Business Clinic: How assets get different tax treatment

Whether you have a legal, tax, insurance, management or land issue, Farmers Weekly’s Business Clinic experts can help.

Chris Thorpe of Moore Scarrott advises on the different tax treatment of private and partnership property.

Q. My brother and I, together with our families, farm as a partnership, largely on land which my brother and I own personally and which our father gave to us on his death. I was reading about the difference between land held personally and by a partnership, and that we cannot claim entrepreneurs’ relief if we sell the land and that we’d get no inheritance tax relief on our deaths. Is all this true?

A. In a word, no. However, the tax differences do vary. It’s common for partnerships to farm land which is owned personally by one or more of the partners, as opposed to owned by the partnership as a whole. It’s a subtle difference and one which makes little odds day to day, but the tax treatments are different.

Entrepreneurs’ relief, now blandly called business asset disposal relief or BADR since April 2020, is still available for land or any other farming asset that is owned personally but used by that owner’s partnership.

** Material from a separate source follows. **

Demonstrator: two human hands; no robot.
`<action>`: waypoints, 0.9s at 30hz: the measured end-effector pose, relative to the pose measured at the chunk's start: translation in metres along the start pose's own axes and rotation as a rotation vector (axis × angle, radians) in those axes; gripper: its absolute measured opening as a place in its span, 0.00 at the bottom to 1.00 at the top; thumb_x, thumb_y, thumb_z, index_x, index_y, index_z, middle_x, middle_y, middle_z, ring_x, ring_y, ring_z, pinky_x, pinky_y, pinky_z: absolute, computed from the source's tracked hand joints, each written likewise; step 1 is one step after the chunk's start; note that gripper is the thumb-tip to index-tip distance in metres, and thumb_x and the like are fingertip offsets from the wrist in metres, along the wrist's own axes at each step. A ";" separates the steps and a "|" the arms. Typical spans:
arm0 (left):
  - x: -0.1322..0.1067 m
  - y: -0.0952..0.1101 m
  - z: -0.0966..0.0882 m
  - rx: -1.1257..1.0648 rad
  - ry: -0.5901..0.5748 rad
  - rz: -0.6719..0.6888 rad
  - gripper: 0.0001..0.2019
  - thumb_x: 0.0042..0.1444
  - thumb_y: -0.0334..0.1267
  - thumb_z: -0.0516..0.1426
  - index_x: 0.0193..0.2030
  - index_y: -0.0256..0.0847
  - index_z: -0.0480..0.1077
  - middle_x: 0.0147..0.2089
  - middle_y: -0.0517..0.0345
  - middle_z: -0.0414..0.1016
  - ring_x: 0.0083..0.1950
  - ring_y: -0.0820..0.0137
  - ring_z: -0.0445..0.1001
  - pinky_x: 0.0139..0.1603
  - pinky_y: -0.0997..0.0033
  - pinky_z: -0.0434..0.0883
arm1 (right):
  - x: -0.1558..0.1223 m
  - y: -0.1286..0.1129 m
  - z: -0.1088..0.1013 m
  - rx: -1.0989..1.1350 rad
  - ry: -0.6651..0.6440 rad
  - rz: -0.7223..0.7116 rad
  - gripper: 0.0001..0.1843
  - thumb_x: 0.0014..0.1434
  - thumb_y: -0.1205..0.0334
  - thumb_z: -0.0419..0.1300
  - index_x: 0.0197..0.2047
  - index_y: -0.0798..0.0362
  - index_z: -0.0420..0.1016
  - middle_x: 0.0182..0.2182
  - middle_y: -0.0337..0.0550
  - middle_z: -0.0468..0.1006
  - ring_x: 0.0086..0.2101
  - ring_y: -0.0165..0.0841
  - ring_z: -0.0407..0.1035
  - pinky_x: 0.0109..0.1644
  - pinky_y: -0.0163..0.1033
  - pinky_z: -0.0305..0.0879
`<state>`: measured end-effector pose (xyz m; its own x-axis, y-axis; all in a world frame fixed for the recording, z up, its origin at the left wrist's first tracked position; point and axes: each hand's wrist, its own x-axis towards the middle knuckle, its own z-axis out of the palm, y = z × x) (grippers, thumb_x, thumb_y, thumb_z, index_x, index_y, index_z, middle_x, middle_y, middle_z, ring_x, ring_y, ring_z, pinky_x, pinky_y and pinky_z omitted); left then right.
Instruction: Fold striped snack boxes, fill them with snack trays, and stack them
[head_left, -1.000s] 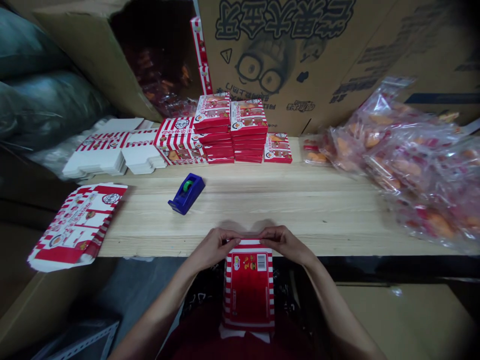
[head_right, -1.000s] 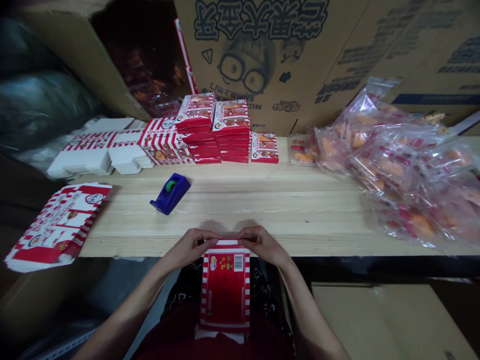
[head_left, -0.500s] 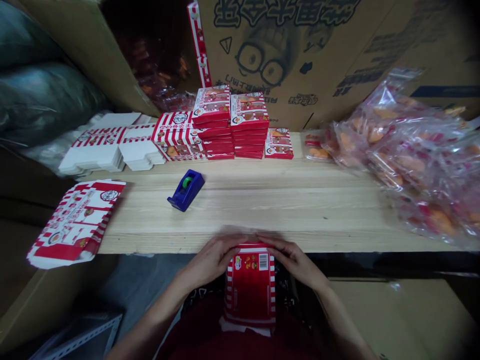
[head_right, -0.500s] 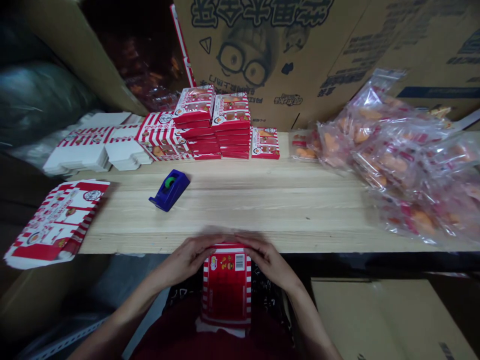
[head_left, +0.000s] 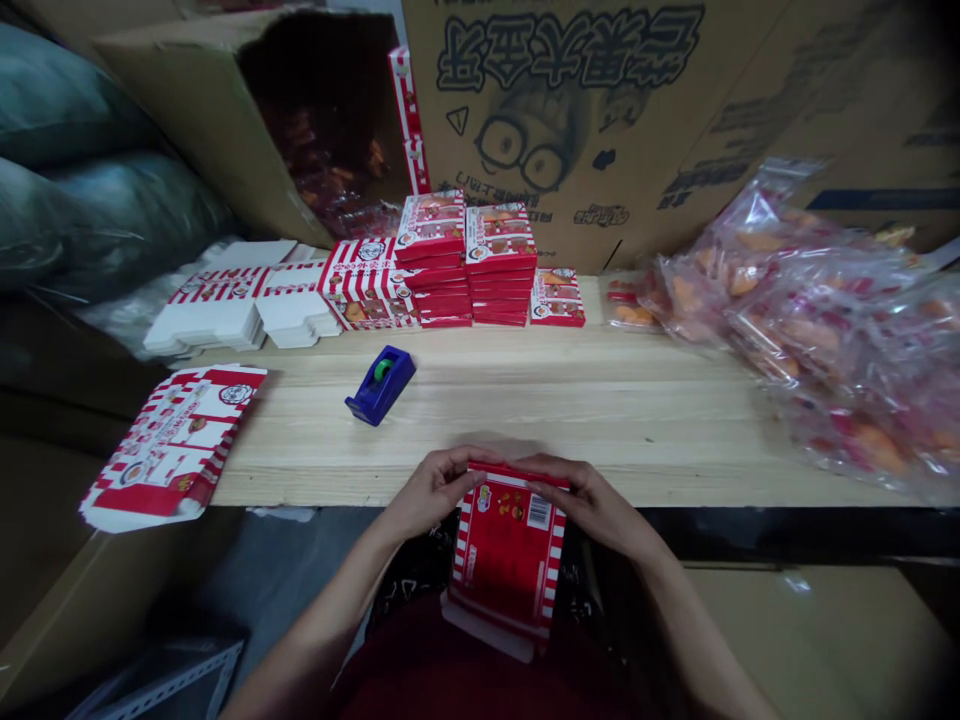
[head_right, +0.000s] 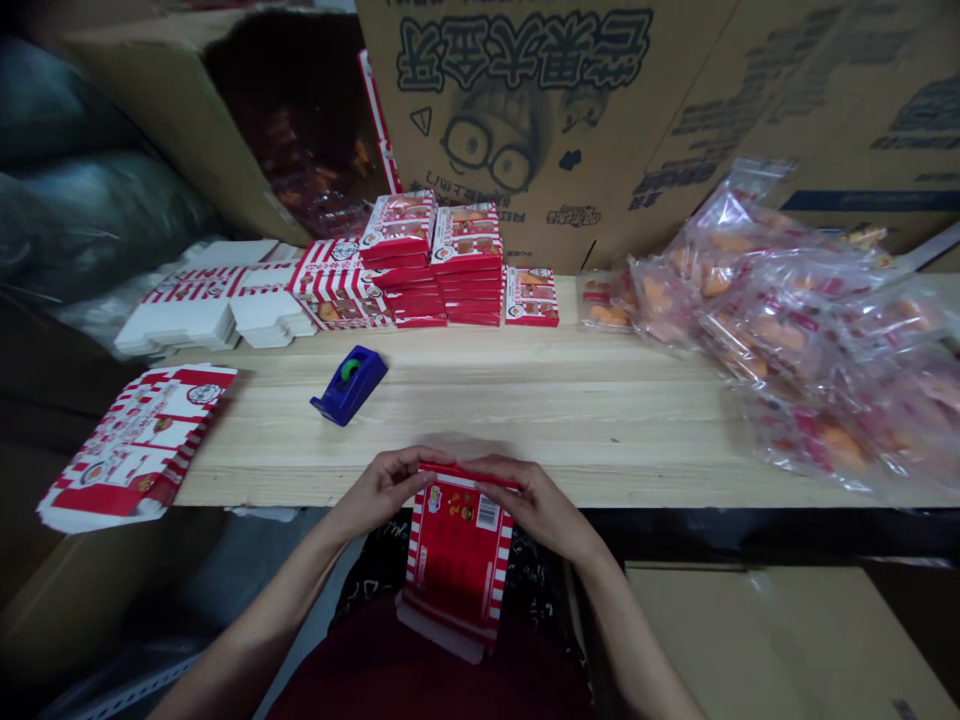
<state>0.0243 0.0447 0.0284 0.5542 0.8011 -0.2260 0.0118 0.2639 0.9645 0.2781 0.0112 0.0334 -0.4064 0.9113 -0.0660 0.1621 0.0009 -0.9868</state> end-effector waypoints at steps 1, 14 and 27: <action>0.004 0.005 -0.001 0.001 -0.011 0.021 0.18 0.63 0.47 0.64 0.56 0.40 0.79 0.47 0.48 0.85 0.47 0.61 0.82 0.51 0.62 0.75 | 0.002 -0.002 -0.002 0.005 0.017 -0.016 0.16 0.70 0.51 0.61 0.57 0.41 0.81 0.55 0.44 0.82 0.56 0.41 0.75 0.64 0.53 0.69; 0.023 0.014 -0.108 0.723 0.818 0.317 0.28 0.51 0.44 0.71 0.57 0.43 0.71 0.70 0.41 0.63 0.75 0.51 0.55 0.76 0.48 0.51 | -0.025 0.039 -0.006 0.111 0.483 0.124 0.17 0.56 0.43 0.70 0.44 0.42 0.89 0.47 0.47 0.87 0.47 0.51 0.82 0.50 0.51 0.82; 0.016 -0.002 -0.185 0.284 0.848 -0.033 0.11 0.62 0.43 0.64 0.42 0.35 0.77 0.46 0.51 0.79 0.50 0.61 0.78 0.51 0.58 0.76 | -0.023 0.027 -0.005 0.175 0.730 0.197 0.25 0.53 0.43 0.72 0.50 0.46 0.86 0.50 0.47 0.87 0.51 0.51 0.80 0.49 0.45 0.82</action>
<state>-0.1209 0.1567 -0.0025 -0.2499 0.9532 -0.1704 0.2851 0.2407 0.9278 0.2967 -0.0078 0.0090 0.3200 0.9285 -0.1883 0.0007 -0.1990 -0.9800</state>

See also: Business Clinic: how to split capital gain on farm cottage

This relief essentially reduces the capital gains tax (CGT) liability when all or part of a business is sold or otherwise disposed of, for example through a gift.

BADR reduces the CGT rate to 10% on £1m of gains in a lifetime (reduced from £10m with retroactive effect also from March 2020) for ‘associated disposals’, as the sale of such personally owned assets are termed.

Withdraw from business

However, it is only available if you withdraw from the business as part of the sale. This means you would need to dispose of at least 5% of your stake in your partnership as well.

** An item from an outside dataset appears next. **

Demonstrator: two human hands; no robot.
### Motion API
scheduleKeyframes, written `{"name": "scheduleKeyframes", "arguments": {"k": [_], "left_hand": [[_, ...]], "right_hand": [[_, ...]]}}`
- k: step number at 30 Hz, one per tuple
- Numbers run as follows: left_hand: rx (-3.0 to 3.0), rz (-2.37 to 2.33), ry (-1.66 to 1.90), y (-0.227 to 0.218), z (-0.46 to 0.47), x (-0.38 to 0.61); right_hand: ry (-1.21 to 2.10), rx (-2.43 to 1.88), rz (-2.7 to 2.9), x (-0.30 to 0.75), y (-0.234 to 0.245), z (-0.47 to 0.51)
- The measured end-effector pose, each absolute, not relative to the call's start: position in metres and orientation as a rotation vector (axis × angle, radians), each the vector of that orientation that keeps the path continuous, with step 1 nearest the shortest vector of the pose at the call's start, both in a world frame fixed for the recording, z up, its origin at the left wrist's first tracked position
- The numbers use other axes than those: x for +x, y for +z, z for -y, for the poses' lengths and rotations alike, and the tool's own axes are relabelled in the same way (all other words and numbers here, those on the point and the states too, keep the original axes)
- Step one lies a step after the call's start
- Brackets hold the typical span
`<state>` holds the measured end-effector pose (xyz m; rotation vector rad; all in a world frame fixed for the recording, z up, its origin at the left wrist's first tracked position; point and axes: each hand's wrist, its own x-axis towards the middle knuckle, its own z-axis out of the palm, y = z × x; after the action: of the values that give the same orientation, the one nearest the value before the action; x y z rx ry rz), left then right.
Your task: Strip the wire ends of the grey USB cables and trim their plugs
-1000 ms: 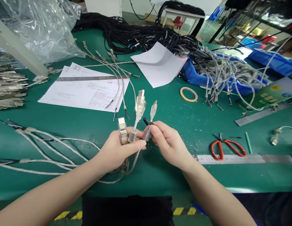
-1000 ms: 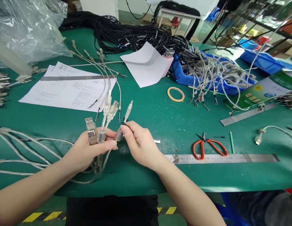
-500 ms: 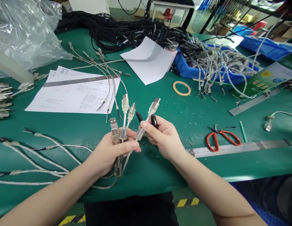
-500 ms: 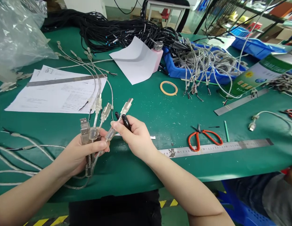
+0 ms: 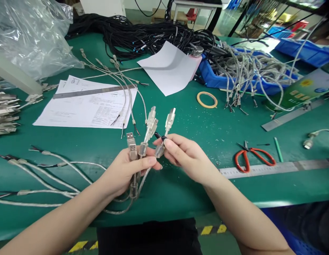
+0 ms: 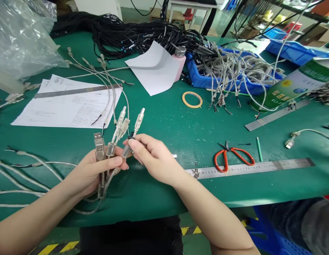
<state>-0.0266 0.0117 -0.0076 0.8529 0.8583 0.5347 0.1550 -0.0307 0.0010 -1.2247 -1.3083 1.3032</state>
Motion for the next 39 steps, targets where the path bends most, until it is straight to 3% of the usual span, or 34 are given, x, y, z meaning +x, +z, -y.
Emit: {"name": "scheduleKeyframes", "arguments": {"k": [5, 13, 24, 27, 33, 39], "left_hand": [[0.847, -0.786, 0.465, -0.008, -0.013, -0.025], [0.746, -0.836, 0.489, -0.008, -0.012, -0.026], [0.771, -0.84, 0.467, -0.011, -0.011, -0.029], [0.839, -0.873, 0.514, -0.011, -0.01, -0.029], [0.894, -0.858, 0.552, -0.008, -0.011, -0.03], [0.952, -0.839, 0.507, -0.01, -0.012, -0.032]], "right_hand": [[1.402, -1.114, 0.961, 0.155, -0.007, 0.026], [1.257, -1.193, 0.99, 0.157, -0.012, 0.025], [1.389, -1.231, 0.953, 0.156, -0.007, 0.025], [1.199, -1.379, 1.056, 0.163, -0.002, 0.025], [0.505, -1.94, 1.428, 0.193, 0.012, 0.025], [0.303, -2.462, 1.717, 0.212, 0.015, 0.023]]}}
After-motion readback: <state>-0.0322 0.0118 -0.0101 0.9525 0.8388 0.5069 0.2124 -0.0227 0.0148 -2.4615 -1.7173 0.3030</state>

You cannot maintain your current position and simply sell off the land and claim the relief. Even if the land were a partnership asset, you would need to sell a share of your partnership to benefit from the relief.

BADR/entrepreneurs’ relief is largely a reincarnation of the old retirement relief, which gave the tax relief on the basis of one’s retirement. This intention is present in the current legislation by the criterion of your having to retire from the partnership – at least to some extent – as part of the sale.

It makes a big difference whether you, and/or your brother, charge the partnership any rent. If you do charge market rent, then no BADR is available for an “associated disposal” at all under any circumstance.

A peppercorn or nominal rent will not affect any BADR claim; any rent charged between that and the market rate will affect a claim on a proportionate basis.

Inheritance tax conditions 

As for inheritance tax (IHT) relief on your deaths, as long as the land is being farmed by your partnership for at least two years prior to your deaths, the agricultural value of the land will be covered.

What might not be covered is the non-agricultural value above that, for example any “hope” or development value.

Regarding the value of your partnership share, 100% business property relief (BPR) from IHT is available for this, which would include the land if it were a partnership asset.

However, the land is in your and your brother’s personal estates and any such assets merely used by a partnership only attract 50% BPR. So half of the non-agricultural value will be chargeable for inheritance tax purposes.

Partnership property solution

There is an easy way to resolve these issues, which is to make the land partnership property, assuming any mortgage lender is happy with this.

Partnership property is defined as being assets bought/acquired by the partnership or originally introduced as partnership stock. In your case, you could gift your land to the partnership, which means to the other partners.

This can be done with no tax payable. However, the other members of your and your brother’s family would then have a share over your land, which might not be desirable.